# WHAT THE TASK ASKS
The full listing, excluding its pictures, should be printed exactly as it stands.
--------------------------------
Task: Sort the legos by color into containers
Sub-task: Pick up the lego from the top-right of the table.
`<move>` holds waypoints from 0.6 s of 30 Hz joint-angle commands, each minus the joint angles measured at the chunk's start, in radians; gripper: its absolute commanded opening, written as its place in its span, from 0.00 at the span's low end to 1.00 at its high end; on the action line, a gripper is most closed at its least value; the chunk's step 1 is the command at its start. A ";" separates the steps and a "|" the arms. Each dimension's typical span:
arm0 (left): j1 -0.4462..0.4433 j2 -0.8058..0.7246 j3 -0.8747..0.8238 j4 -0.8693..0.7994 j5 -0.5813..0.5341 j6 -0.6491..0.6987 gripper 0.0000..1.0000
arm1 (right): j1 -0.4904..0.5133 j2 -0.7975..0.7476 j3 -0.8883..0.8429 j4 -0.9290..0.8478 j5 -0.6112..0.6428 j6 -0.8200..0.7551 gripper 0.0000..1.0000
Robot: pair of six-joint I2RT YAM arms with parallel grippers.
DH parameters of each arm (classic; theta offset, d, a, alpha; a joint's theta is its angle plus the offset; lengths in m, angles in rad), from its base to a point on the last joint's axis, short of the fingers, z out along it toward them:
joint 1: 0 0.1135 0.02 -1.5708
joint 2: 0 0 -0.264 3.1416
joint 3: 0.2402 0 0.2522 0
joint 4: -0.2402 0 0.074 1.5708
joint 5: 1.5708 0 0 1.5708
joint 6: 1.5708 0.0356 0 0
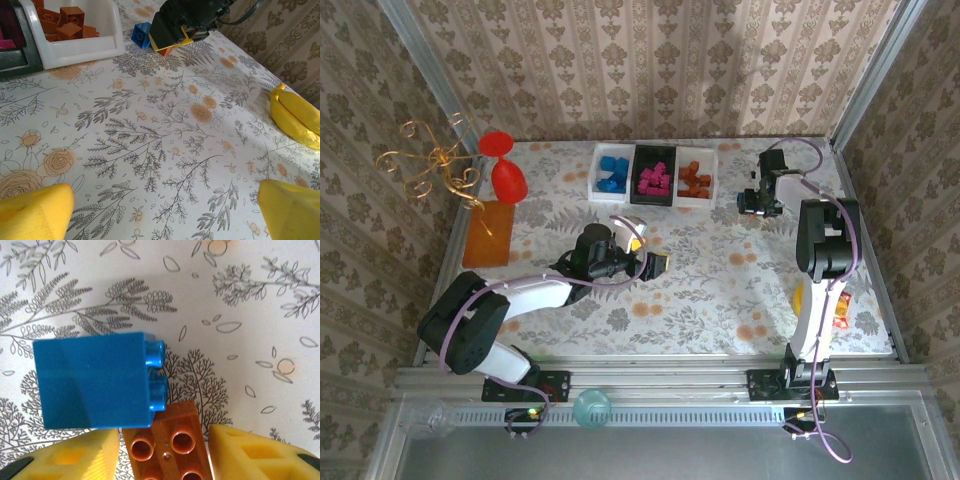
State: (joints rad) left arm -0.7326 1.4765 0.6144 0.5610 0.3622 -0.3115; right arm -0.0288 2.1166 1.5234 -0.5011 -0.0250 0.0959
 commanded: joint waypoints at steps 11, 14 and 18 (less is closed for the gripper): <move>0.004 -0.013 0.025 -0.010 -0.006 0.028 0.96 | 0.003 0.017 0.025 -0.061 -0.002 -0.033 0.31; 0.004 -0.011 0.025 -0.010 -0.008 0.028 0.96 | 0.003 -0.038 -0.010 -0.050 -0.014 -0.022 0.28; 0.004 -0.004 0.026 -0.009 -0.009 0.027 0.96 | 0.007 -0.173 -0.102 0.009 -0.077 0.023 0.27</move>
State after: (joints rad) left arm -0.7326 1.4765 0.6147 0.5602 0.3622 -0.3096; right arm -0.0280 2.0724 1.4719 -0.5034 -0.0387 0.0853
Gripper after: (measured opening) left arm 0.956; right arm 0.334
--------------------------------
# RESPONSE TO THE EXERCISE
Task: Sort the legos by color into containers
Sub-task: Pick up the lego from the top-right of the table.
`<move>` holds waypoints from 0.6 s of 30 Hz joint-angle commands, each minus the joint angles measured at the chunk's start, in radians; gripper: its absolute commanded opening, written as its place in its span, from 0.00 at the span's low end to 1.00 at its high end; on the action line, a gripper is most closed at its least value; the chunk's step 1 is the command at its start. A ";" separates the steps and a "|" the arms. Each dimension's typical span:
arm0 (left): j1 -0.4462..0.4433 j2 -0.8058..0.7246 j3 -0.8747..0.8238 j4 -0.8693..0.7994 j5 -0.5813..0.5341 j6 -0.6491..0.6987 gripper 0.0000..1.0000
arm1 (right): j1 -0.4904..0.5133 j2 -0.7975..0.7476 j3 -0.8883..0.8429 j4 -0.9290..0.8478 j5 -0.6112..0.6428 j6 -0.8200..0.7551 gripper 0.0000..1.0000
Robot: pair of six-joint I2RT YAM arms with parallel grippers.
DH parameters of each arm (classic; theta offset, d, a, alpha; a joint's theta is its angle plus the offset; lengths in m, angles in rad), from its base to a point on the last joint's axis, short of the fingers, z out along it toward them:
joint 1: 0 0.1135 0.02 -1.5708
joint 2: 0 0 -0.264 3.1416
joint 3: 0.2402 0 0.2522 0
joint 4: -0.2402 0 0.074 1.5708
joint 5: 1.5708 0 0 1.5708
joint 6: 1.5708 0.0356 0 0
State: (joints rad) left arm -0.7326 1.4765 0.6144 0.5610 0.3622 -0.3115; right arm -0.0288 2.1166 1.5234 -0.5011 -0.0250 0.0959
 commanded: joint waypoints at steps 11, 14 and 18 (less is closed for the gripper): <move>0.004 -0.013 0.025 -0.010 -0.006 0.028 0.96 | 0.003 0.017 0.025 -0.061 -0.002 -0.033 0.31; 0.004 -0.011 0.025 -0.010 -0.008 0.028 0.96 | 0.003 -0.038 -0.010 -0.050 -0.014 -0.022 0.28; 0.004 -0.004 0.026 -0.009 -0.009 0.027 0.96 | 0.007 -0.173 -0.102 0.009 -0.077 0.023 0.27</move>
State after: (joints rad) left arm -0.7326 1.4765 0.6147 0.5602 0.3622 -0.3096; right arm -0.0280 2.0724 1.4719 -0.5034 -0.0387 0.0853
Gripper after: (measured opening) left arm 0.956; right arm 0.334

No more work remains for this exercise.